最後の大きな木の梢に取りついた時、あたりが白み始めた。
ふと足元を見ると、木々の間や岩陰に隠れるように、茶色い毛に覆われた大小の塊がいるのを見つけた。大きいものは人間の2倍くらいの大きさだった。だが、それは、キラの知っている虫たちのような手足がないようだった。ずんぐりとした形で、目も鼻もどこにあるのかわからない。高く飛び上がったり、鋭い牙や鎌を使って襲うとは思えない。だが、油断はできない。ジオフロント地表に居た虫たちの中には、ずんぐりとした丸い形状の虫がいる。カタピラと呼ぶその虫は、目も手も足もないが、体から紫色の毒液を吹き出し獲物を仕留める。同じような動物なのかもしれない。キラは梢でじっと「茶色い塊」の動きを探った。
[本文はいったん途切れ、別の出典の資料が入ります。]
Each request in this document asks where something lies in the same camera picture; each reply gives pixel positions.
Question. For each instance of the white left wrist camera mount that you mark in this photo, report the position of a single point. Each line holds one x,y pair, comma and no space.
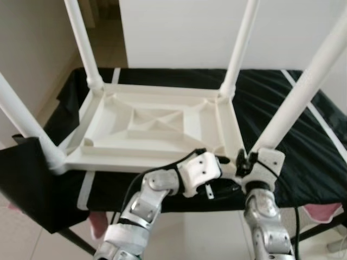
200,170

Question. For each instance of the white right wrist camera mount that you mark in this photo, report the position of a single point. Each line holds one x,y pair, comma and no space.
268,162

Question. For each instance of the pink cloth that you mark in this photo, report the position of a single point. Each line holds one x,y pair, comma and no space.
322,211
98,225

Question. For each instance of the white plastic table top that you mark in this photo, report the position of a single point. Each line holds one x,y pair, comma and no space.
152,119

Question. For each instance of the black metal table leg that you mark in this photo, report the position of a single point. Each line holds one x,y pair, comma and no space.
322,227
77,241

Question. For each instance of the white round floor base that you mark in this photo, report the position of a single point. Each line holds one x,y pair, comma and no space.
337,241

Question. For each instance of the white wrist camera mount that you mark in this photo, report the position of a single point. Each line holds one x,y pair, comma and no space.
200,170
268,162

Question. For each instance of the white plastic table leg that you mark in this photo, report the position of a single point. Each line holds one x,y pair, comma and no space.
241,49
30,130
81,43
301,81

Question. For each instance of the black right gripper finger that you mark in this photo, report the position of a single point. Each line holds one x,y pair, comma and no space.
240,160

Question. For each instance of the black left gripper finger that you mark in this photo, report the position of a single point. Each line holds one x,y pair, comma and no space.
223,160
225,189

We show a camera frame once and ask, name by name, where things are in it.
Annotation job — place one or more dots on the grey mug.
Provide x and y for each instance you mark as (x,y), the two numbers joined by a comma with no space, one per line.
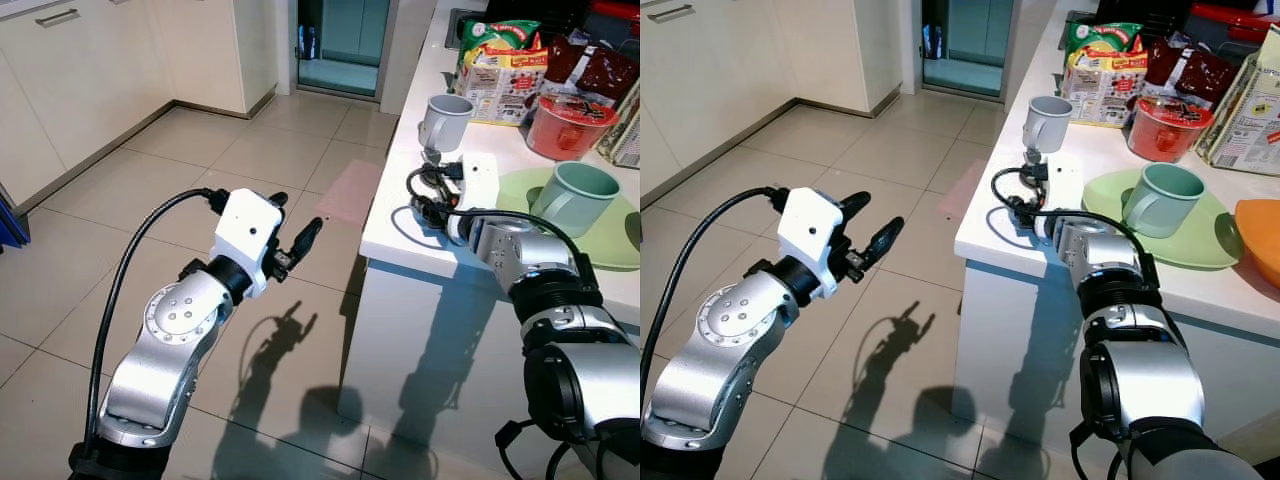
(445,125)
(1048,125)

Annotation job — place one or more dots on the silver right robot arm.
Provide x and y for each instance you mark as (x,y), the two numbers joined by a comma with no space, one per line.
(1140,380)
(580,380)

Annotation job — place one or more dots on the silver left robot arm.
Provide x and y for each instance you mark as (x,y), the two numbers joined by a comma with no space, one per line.
(720,335)
(165,330)

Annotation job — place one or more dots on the pink floor mat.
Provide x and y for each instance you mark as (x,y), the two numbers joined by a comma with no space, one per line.
(350,192)
(962,190)

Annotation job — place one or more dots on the white yellow snack box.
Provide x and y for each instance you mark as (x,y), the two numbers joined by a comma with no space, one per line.
(1100,95)
(495,90)

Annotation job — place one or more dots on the red plastic bowl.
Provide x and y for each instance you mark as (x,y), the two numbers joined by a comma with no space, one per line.
(1160,140)
(560,140)

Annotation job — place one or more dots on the glass door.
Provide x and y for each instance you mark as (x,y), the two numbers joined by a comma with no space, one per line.
(970,45)
(345,45)

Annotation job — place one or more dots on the pale green mug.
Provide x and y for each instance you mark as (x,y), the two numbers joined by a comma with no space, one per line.
(570,205)
(1160,210)

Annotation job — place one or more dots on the green snack bag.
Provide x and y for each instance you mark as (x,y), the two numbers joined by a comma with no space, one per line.
(500,35)
(1100,38)

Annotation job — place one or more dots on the white kitchen island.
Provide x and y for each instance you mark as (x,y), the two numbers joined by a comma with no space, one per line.
(430,330)
(1030,340)

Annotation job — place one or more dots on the dark red foil bag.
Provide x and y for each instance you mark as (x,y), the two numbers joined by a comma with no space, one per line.
(1190,75)
(590,70)

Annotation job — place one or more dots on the light green plate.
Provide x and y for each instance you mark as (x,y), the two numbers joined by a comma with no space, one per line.
(610,248)
(1205,248)

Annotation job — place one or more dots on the white kitchen cabinets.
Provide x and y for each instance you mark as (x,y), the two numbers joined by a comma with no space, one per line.
(100,80)
(730,70)

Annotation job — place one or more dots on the beige printed carton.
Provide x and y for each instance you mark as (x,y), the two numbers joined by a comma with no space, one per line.
(1250,120)
(628,135)

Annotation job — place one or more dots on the red and black container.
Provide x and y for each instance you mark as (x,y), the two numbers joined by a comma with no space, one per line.
(1235,20)
(615,15)

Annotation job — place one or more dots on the orange bowl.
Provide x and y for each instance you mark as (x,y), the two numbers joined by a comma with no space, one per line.
(1262,240)

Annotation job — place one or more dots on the blue flat object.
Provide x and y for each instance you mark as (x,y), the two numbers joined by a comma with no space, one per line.
(12,218)

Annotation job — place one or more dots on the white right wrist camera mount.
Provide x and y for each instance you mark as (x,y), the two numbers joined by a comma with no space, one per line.
(480,180)
(1068,185)

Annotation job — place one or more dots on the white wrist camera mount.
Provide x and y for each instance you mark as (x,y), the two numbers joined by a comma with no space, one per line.
(245,225)
(810,230)
(1068,185)
(480,180)

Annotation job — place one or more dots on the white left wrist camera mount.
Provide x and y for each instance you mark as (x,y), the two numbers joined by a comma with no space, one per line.
(810,230)
(245,225)

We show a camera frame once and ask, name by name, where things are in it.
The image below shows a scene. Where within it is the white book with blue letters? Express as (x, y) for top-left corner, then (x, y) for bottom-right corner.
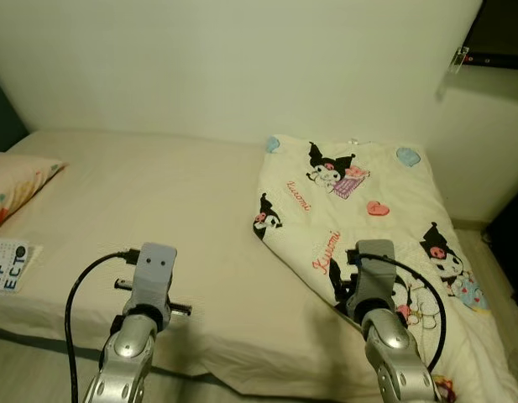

「茶色い塊」はキラが動きをやめるとその場でじっと動かなかった。キラの出方を伺っているようでもあった。キラはその「茶色い塊」が岩の上にはいないのを見て、高い岩の上なら安全ではないかと考え、梢から最も近い大岩の上に降りた。案の定、「茶色い塊」は大岩の周りに集まったものの、上がってくることはなかった。キラはこの先、どのように脱出するかを考えた。周りには、いくつも大岩はある。飛び移れないこともない。だが、どこまで逃げればよいのだろう。そう考えていた時、急に足元の「茶色い塊」が動き始めた。大きな「茶色い塊」が台になり、その上に少し小さいものが乗り、さらにその上に、小さいものがという形で徐々に「茶色い塊」が大きく岩の上に上がり始める。周囲を見るとかなりの数がいる。